* The task
Transcribe all of the data verbatim, please, and leave out its pictures.

◇ ◇ ◇ ◇ ◇ ◇ ◇

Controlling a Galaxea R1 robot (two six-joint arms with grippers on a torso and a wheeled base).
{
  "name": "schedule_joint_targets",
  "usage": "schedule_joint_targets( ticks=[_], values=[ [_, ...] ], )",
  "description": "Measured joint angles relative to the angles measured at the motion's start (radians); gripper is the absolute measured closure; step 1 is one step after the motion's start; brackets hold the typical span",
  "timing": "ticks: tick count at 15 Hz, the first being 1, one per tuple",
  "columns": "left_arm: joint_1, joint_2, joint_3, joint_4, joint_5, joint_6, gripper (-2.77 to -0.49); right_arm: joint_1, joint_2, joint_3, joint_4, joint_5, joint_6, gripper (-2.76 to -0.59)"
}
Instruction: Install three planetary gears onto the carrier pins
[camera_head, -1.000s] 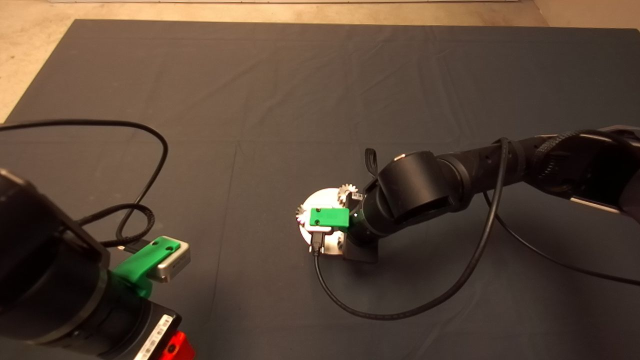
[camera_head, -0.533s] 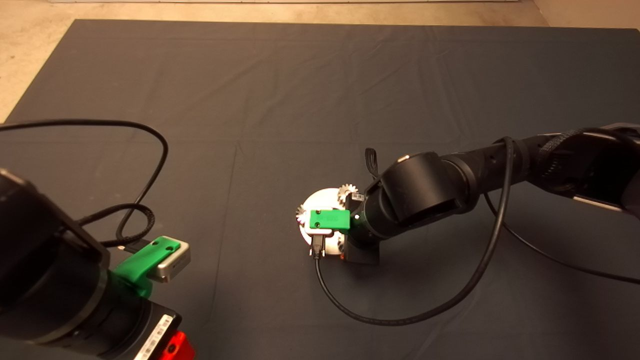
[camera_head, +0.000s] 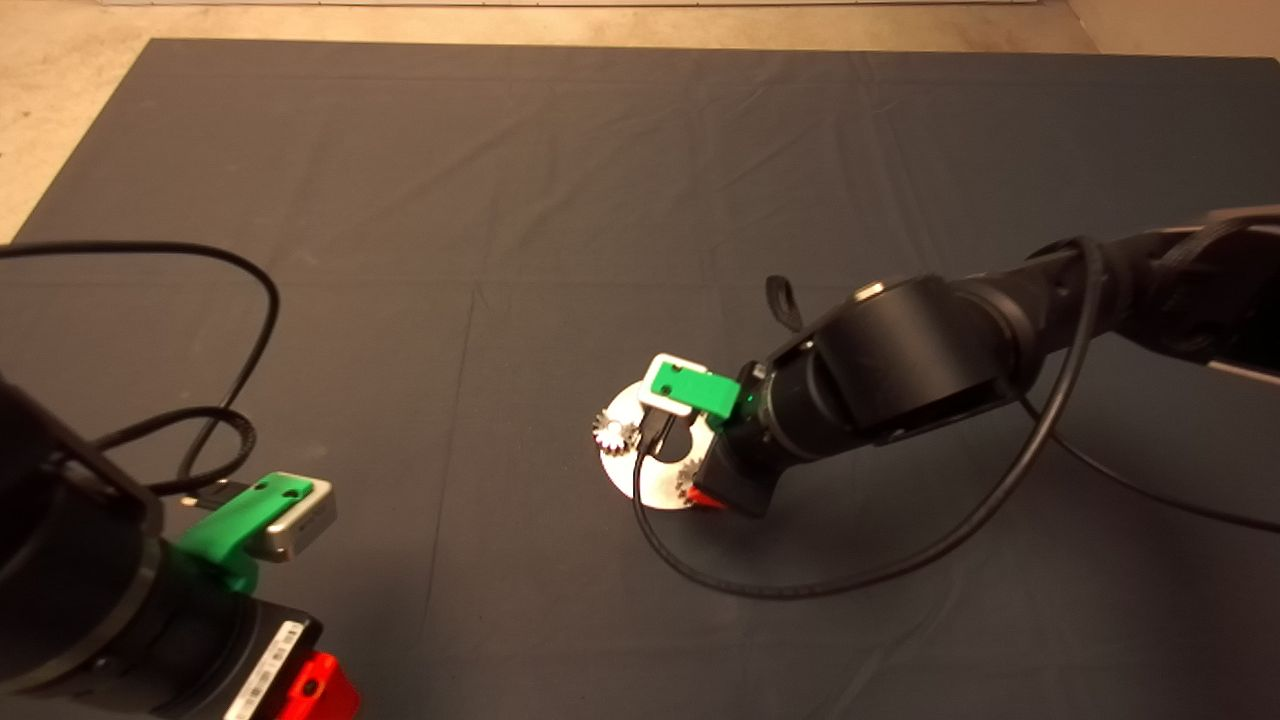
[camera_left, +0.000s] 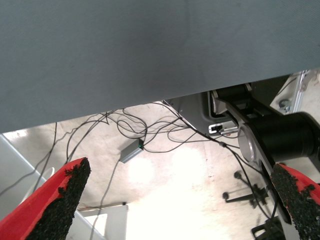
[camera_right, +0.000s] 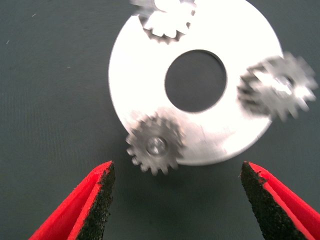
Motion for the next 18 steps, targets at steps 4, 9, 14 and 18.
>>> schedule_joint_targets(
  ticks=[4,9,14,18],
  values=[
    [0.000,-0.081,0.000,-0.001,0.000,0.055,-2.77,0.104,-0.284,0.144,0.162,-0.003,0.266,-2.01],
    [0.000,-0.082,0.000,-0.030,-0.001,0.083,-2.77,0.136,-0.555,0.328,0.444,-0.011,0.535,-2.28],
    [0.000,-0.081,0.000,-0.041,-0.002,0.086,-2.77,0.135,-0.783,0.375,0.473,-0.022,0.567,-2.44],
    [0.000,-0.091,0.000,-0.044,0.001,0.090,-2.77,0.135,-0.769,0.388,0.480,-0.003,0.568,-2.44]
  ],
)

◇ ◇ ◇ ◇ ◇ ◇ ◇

* Answer section
Controlling a Galaxea R1 robot (two six-joint arms with grippers on a torso and a wheeled base).
{
  "name": "schedule_joint_targets",
  "usage": "schedule_joint_targets( ticks=[_], values=[ [_, ...] ], )",
  "description": "Measured joint angles relative to the angles measured at the motion's start (radians); gripper is the absolute measured closure; step 1 is one step after the motion's start; brackets hold the typical span",
  "timing": "ticks: tick count at 15 Hz, the first being 1, one per tuple",
  "columns": "left_arm: joint_1, joint_2, joint_3, joint_4, joint_5, joint_6, gripper (-2.77 to -0.49); right_arm: joint_1, joint_2, joint_3, joint_4, joint_5, joint_6, gripper (-2.76 to -0.59)"
}
Instruction: Install three planetary gears onto the carrier pins
[camera_head, -1.000s] 
[camera_head, -0.533s] 
[camera_head, +0.000s] 
[camera_left, +0.000s] 
[camera_right, +0.000s] 
Motion for the next 18 steps, targets at steps 4, 9, 14 and 18.
>>> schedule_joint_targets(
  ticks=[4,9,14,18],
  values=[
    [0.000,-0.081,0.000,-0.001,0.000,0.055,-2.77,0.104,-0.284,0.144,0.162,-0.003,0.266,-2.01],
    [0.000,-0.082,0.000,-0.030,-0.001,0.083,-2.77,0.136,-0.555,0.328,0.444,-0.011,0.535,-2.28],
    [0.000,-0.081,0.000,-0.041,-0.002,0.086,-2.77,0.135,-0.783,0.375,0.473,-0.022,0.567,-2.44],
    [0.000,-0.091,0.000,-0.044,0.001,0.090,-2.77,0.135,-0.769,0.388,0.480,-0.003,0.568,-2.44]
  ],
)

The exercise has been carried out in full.